Kevin Abel, the Sandy Springs resident who made an unsuccessful Congressional run last year, is seeking election to the State Transportation Board in a vote legislators will hold March 6.
“I’m interested in serving the community and being involved in policy,” said Abel, who ran for the 6th Congressional District seat eventually won by fellow Democrat Lucy McBath.
The Transportation Board oversees the Georgia Department of Transportation. The seat Abel seeks to fill also represents the 6th District area, which includes parts of Brookhaven, Dunwoody, Sandy Springs and areas of Cobb and north Fulton counties.
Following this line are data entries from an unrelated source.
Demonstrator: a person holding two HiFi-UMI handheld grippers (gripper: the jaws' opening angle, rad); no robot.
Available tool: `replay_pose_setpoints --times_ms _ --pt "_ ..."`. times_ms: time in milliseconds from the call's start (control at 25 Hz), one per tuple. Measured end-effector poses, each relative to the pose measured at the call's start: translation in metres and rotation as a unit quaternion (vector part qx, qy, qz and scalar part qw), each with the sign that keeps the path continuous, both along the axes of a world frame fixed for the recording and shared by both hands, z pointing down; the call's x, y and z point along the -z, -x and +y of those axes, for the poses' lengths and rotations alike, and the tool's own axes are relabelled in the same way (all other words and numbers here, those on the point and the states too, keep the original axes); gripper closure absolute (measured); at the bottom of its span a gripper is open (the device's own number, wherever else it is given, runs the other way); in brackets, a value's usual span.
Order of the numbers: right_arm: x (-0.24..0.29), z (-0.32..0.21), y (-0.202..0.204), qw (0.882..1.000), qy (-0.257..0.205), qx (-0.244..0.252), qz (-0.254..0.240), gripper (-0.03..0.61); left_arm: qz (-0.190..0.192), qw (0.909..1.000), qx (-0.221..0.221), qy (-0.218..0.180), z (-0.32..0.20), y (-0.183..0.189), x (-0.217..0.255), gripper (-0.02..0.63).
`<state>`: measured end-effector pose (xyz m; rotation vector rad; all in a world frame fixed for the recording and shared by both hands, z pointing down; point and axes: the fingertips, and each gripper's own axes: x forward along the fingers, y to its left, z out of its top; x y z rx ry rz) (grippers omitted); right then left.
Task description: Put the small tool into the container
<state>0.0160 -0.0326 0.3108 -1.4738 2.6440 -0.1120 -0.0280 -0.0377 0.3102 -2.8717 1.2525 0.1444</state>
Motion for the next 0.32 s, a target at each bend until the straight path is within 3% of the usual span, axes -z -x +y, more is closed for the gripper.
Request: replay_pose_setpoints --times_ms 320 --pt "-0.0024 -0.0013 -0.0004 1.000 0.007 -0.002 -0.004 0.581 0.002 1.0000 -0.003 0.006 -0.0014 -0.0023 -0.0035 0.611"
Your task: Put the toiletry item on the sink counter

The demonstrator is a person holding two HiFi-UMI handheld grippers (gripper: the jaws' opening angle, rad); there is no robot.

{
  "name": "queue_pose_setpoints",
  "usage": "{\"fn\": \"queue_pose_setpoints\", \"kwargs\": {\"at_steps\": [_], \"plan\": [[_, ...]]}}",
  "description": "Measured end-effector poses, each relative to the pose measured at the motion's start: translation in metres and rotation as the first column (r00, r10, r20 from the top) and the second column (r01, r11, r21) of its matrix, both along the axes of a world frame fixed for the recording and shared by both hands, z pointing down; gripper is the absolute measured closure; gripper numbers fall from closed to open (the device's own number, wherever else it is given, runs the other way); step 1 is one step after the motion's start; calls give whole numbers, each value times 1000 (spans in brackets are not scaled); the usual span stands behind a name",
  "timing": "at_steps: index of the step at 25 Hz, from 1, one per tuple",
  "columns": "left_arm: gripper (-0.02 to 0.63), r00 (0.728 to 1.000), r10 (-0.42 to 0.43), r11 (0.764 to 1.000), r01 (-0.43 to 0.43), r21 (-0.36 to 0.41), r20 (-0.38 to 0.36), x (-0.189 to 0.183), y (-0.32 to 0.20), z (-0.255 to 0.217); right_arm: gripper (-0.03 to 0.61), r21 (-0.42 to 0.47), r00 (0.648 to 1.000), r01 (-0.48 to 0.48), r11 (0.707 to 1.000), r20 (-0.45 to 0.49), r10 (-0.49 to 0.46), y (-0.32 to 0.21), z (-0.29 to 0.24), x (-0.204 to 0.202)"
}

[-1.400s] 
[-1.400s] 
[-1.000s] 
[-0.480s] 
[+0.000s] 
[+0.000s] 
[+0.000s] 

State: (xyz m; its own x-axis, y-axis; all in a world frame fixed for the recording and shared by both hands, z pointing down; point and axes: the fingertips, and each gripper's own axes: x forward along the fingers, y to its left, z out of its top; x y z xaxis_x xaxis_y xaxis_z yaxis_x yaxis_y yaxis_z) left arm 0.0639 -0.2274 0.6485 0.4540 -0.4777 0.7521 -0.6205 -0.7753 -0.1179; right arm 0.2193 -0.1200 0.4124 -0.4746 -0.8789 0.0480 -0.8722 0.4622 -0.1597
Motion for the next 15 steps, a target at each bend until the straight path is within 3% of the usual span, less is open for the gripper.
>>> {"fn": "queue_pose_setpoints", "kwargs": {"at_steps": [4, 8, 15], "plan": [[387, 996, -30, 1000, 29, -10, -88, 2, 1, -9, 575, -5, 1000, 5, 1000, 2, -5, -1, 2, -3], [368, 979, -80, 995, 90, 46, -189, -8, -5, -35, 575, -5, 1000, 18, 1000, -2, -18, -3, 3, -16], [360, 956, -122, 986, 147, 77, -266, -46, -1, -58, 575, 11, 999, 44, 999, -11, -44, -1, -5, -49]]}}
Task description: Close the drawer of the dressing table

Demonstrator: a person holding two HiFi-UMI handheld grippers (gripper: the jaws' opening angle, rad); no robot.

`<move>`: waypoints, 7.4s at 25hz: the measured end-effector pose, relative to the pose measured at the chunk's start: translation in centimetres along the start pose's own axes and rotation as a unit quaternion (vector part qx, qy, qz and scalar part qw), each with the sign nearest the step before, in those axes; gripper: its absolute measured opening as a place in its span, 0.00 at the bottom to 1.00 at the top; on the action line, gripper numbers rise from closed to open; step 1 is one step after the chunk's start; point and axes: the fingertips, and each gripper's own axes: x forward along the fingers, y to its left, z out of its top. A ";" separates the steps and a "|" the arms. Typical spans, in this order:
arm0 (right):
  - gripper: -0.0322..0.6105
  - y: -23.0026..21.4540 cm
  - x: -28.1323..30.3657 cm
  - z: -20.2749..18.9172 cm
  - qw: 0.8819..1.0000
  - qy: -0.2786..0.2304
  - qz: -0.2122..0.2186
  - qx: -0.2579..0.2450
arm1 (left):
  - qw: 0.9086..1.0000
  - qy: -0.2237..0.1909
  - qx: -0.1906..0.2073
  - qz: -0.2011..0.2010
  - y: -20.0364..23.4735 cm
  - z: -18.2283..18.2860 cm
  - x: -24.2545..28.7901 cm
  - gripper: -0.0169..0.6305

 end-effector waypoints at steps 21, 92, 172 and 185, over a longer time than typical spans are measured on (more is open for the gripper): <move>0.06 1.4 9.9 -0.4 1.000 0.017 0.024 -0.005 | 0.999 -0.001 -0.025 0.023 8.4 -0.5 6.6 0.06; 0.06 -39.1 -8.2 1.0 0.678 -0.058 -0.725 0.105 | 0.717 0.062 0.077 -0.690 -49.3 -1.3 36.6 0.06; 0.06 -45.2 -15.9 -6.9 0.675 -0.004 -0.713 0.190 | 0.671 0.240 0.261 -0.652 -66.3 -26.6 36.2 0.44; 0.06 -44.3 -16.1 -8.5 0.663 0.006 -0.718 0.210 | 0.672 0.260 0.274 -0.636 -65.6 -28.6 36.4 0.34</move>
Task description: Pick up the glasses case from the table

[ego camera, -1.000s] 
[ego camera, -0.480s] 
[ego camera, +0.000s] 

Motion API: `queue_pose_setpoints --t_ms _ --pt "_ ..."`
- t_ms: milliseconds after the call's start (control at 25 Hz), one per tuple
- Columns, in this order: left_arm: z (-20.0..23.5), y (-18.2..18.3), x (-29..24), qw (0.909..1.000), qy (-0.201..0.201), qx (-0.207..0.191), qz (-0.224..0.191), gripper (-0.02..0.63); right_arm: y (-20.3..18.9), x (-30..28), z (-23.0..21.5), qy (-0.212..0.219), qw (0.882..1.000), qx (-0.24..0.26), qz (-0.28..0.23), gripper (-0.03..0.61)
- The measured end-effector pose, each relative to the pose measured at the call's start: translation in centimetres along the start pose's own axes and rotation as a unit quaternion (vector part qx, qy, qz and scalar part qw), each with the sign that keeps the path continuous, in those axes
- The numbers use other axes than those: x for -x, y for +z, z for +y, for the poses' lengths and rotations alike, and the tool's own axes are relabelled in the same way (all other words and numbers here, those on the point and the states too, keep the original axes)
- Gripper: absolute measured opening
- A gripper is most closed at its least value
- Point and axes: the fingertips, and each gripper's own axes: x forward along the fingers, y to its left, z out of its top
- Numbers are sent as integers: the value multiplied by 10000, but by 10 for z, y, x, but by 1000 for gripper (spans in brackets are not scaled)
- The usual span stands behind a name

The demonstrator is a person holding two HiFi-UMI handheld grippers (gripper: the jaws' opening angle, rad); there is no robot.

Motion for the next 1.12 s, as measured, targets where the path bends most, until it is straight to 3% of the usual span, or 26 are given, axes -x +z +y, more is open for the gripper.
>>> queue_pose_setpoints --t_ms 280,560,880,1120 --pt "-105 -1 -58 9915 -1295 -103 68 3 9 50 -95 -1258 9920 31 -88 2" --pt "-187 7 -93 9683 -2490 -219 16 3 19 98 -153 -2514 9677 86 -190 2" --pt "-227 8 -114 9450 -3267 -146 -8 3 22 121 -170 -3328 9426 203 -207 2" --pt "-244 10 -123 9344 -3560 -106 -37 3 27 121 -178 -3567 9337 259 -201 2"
The current holder of the seat is Mark Burkhalter, a former Georgia House Speaker and a Johns Creek resident, whose five-year term expires April 15. Burkhalter now works at the large law firm Dentons and said in email that “I am not running” to retain the seat after taking a new company position in London.
It is unclear whether there are any other candidates for the seat. A caucus of state legislators from within the 6th District is scheduled to vote to fill the seat on the morning of March 6. Abel said he learned of the opportunity to be elected to the seat from state Rep. Pat Gardner (D-Atlanta), whom he called a “friend.”
The Transportation Board vacancy comes at a time of major GDOT projects in the 6th District, including an ongoing reconstruction of the I-285/Ga. 400 interchange, a controversial plan to add toll lanes along those highways with some property takings, and a unique partnership with MARTA in adding bus service to Ga. 400. Abel declined to comment on such issues. He said that, like most residents, he’s familiar with area traffic, joking, “I spent most of my life on Ga. 400.”
As for another run for Congress, Abel said, “I never say never,” but added, “I’m not running in 2020 for sure.”
Abel is the founder of a software company that he is no longer involved with and says he is “just exploring options right now” for other business opportunities. He also continues to serve on the board of New American Pathways, a refugee resettlement nonprofit based in Tucker.